The answer must be one number: how many lines below contain the word "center".

[Data items]

* * * * * * *

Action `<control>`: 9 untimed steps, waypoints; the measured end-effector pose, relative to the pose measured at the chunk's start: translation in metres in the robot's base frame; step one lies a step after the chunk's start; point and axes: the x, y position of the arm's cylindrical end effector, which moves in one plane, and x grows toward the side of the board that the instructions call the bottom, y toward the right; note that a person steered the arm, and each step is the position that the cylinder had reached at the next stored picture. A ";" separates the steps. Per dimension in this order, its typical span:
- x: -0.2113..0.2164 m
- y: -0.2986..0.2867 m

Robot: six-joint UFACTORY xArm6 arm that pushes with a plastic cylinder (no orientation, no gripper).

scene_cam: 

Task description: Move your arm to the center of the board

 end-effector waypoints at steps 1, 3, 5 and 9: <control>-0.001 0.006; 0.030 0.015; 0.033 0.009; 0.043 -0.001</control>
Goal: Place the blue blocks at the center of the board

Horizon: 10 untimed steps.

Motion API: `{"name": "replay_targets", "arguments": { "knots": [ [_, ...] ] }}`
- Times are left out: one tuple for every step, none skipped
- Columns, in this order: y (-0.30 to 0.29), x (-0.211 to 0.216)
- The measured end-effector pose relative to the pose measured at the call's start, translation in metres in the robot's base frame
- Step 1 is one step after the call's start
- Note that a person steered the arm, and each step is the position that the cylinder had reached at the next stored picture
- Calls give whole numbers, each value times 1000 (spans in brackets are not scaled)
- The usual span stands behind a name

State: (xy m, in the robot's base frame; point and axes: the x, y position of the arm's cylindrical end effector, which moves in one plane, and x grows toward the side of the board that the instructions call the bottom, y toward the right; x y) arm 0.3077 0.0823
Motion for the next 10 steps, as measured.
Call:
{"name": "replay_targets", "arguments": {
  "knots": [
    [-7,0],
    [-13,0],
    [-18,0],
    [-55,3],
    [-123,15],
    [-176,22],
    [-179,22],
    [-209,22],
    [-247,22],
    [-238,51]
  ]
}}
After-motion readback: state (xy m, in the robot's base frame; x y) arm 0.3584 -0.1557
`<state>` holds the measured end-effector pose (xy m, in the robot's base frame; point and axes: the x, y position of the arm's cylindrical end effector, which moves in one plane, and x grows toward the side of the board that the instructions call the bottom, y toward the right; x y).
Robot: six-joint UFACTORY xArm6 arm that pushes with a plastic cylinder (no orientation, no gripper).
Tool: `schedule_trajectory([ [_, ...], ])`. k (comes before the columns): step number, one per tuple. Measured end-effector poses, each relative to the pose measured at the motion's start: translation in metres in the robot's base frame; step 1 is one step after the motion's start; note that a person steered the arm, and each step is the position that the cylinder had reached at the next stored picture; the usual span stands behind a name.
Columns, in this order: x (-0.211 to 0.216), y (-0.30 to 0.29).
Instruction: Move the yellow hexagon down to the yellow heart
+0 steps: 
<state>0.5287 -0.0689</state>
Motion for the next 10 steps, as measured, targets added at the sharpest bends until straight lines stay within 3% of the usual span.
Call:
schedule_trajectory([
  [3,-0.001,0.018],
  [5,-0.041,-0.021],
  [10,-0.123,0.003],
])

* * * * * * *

◆ TASK RESULT
2